Portions of the book's proceeds support Down Syndrome Indiana, and you can purchase your own copy here.

Since you can't preview Bear's page in the book, I thought I'd let you in on what I wrote about my beautiful little man.  Enjoy.  








It’s in his eyes.  I always said that about Bear.  Long before his lips curled into his first smile, he smiled with his eyes.
  
It’s in his touch.  The way he can’t sit beside me without playing with my hair.  How he pats his sister’s back as she sobs broken-heartedly because he’s heading to school.  How he eats his dinner with his hand on his daddy’s knee or arm.
 
It’s in his laugh, the one that is sheer unbridled joy and delirium. 

It’s in his stubborn perseverance.  Insisting that pizza, quesadillas, or doughnuts are for every meal or clearly letting us know, “I don’t want to.” 

It’s what we never hoped for; it’s everything we love. 
   
Bear is our eldest, the first grandson on my side, the first to steal all of our hearts.  As with all firstborns, the amount of expectation surrounding his arrival was immense.  Would he be Daddy’s little champ on the football field and baseball diamond?  Would he be Grandpa’s little buddy, hunting and farming at his side?  Would he become a fiercely protective older brother?  Would he have a tough exterior that secretly melted in the presence of his momma?  Would he enjoy music and academia and head to a prestigious college?  So many dreams.
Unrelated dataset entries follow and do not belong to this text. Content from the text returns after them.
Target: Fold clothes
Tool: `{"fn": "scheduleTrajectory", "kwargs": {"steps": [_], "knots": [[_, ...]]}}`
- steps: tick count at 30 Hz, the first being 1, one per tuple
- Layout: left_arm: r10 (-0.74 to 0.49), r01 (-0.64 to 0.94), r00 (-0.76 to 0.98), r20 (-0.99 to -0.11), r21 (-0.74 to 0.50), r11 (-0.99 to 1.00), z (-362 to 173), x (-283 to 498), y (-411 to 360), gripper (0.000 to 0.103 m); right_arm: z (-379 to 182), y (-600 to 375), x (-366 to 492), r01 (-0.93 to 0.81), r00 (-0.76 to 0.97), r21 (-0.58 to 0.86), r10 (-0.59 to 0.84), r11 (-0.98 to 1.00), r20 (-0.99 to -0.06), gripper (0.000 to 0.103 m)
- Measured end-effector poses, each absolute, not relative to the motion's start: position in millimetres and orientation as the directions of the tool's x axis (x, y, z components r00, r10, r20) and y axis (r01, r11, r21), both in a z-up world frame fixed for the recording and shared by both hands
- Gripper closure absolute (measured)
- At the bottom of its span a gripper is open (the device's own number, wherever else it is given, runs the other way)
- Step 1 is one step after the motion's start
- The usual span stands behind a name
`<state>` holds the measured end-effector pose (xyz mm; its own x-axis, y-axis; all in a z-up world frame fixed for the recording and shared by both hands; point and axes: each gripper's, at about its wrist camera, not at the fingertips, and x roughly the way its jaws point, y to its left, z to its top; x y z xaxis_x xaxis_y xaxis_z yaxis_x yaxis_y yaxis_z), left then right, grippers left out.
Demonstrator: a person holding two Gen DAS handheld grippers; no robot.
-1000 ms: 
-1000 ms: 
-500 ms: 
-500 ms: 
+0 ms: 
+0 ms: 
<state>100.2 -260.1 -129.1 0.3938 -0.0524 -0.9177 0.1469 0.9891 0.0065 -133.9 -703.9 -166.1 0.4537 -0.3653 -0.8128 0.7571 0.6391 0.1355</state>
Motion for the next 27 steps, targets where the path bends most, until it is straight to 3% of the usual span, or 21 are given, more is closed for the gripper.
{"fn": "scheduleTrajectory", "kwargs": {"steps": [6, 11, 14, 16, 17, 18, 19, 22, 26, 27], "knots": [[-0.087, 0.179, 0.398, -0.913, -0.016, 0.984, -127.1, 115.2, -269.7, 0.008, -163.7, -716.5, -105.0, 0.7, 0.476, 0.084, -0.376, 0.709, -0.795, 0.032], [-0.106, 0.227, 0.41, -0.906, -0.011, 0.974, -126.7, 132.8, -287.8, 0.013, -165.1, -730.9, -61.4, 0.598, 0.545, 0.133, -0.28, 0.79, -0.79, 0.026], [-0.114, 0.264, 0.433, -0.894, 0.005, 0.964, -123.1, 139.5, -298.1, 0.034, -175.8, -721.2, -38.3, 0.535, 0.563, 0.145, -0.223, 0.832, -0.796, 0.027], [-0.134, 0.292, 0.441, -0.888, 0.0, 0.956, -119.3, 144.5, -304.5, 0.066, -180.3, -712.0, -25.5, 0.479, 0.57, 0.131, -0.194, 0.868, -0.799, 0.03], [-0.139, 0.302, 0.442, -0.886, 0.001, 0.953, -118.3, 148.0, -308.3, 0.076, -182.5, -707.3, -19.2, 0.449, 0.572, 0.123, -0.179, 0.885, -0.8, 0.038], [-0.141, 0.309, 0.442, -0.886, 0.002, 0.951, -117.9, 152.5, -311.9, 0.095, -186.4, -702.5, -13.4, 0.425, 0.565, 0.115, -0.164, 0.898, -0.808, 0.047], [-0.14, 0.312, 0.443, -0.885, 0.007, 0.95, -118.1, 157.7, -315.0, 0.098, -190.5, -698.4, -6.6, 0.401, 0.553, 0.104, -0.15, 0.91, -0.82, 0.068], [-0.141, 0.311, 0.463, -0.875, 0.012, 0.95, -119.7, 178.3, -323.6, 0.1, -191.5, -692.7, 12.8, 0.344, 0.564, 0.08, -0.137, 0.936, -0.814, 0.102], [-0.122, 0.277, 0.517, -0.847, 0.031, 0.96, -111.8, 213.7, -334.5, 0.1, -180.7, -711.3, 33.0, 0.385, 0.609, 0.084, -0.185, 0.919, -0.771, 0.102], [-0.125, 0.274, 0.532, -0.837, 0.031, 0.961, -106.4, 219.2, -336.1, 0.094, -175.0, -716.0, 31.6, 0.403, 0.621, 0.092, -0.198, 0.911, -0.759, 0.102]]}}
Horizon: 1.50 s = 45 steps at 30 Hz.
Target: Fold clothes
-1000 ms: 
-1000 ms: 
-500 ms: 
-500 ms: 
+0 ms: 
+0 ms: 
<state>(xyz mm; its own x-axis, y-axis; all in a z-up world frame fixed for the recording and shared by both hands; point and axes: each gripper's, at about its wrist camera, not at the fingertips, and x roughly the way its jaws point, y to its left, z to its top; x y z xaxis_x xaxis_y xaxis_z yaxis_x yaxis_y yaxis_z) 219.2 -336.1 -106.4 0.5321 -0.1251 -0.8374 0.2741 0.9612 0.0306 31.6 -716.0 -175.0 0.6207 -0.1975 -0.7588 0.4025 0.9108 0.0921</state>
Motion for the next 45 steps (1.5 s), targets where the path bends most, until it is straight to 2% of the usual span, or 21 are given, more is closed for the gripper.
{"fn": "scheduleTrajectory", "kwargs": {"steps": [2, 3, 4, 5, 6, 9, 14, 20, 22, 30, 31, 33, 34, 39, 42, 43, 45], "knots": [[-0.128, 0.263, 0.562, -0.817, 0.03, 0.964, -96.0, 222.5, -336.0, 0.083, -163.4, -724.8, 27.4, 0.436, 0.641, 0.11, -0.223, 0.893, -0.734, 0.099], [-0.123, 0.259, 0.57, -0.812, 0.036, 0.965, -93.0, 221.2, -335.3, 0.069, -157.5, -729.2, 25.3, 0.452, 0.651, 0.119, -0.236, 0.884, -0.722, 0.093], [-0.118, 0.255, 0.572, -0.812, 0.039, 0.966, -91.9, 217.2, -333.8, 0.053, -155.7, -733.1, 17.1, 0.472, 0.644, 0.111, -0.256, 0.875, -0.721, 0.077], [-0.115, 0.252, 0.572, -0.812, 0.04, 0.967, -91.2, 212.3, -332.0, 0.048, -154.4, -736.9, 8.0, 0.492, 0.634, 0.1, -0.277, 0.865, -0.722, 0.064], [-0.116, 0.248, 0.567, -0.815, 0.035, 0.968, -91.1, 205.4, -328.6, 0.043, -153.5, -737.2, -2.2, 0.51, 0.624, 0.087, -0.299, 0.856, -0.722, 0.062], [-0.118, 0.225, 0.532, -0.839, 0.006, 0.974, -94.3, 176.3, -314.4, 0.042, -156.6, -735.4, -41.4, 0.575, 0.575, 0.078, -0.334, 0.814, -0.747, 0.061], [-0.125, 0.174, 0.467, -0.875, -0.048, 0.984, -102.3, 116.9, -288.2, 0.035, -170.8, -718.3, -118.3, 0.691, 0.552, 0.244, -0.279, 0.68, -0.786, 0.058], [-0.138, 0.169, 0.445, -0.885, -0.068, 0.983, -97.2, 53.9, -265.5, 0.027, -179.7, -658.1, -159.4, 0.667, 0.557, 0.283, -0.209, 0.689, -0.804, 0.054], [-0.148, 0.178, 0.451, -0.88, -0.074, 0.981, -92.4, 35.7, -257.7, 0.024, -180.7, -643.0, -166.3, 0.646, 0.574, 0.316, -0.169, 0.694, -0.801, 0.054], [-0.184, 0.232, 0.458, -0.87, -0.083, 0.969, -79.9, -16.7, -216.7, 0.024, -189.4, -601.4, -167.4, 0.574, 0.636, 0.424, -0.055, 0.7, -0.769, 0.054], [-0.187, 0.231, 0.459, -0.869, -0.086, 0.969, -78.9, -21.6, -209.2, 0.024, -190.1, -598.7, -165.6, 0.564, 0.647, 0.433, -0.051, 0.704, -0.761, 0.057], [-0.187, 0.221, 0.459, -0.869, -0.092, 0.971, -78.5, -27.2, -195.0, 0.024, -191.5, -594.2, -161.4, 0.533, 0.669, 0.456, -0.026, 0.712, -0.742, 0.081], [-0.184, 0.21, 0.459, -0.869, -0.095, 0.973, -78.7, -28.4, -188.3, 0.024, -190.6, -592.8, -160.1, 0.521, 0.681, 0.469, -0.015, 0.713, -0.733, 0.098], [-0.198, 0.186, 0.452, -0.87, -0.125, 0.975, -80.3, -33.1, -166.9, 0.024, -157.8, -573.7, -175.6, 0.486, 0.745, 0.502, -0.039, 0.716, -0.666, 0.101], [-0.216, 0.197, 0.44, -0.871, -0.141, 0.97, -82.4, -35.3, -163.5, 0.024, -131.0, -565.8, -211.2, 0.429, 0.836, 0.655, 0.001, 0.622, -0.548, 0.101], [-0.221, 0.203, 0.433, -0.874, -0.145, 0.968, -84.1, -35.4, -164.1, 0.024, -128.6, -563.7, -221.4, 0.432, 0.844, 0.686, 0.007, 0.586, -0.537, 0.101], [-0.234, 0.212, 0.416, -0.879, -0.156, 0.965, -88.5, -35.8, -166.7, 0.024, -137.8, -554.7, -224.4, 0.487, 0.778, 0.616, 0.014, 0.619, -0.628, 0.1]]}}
During our pregnancy, there were some flags indicating our baby might have Down syndrome, but I was only twenty-six, we were both young and healthy.  Surely Down syndrome couldn’t affect our family.  When Bear arrived five weeks early, any physical traits of Down syndrome were nearly undetectable, and based on that, we were told by several medical professionals that he did not have Down syndrome.  We requested to have the necessary testing done to be sure, and at twelve days old, his doctor knelt at my feet in her office and cried with me as she broke the news.

Our perfect, first-born son has Down syndrome. 

I was crushed.  Dreams shattered.  Hearts broken
    
Calls made, tears cried, more calls made.  Husband rushing home from work.  More tears cried.  But somehow, my rock of a husband walked in the door with a new set of dreams.  His son was not a disappointment, had not fallen short of the dreams and expectations he had for his firstborn.  No, this boy of his would still accomplish great things.  Special Olympics, college, a prestigious job, these things were not out of Bear’s reach.  And after a few months of raging and grieving within my own spirit, this hope of his began to crack my fragile shell and let some light in.

Bear’s twinkling eyes smiled up at me; that belly laughter rolled at the sound of my voice; the comfort of his snuggles in the wee hours of morning softened my hard and bitter heart. 


And today, five years later, everything we hoped for has been far surpassed by the love and joy Bear brings our family.  There are no words to contain the fierce, protective love we have for him, no pictures to capture his endearing relationships with his sisters.  He is beyond what we hoped for, everything we needed to love.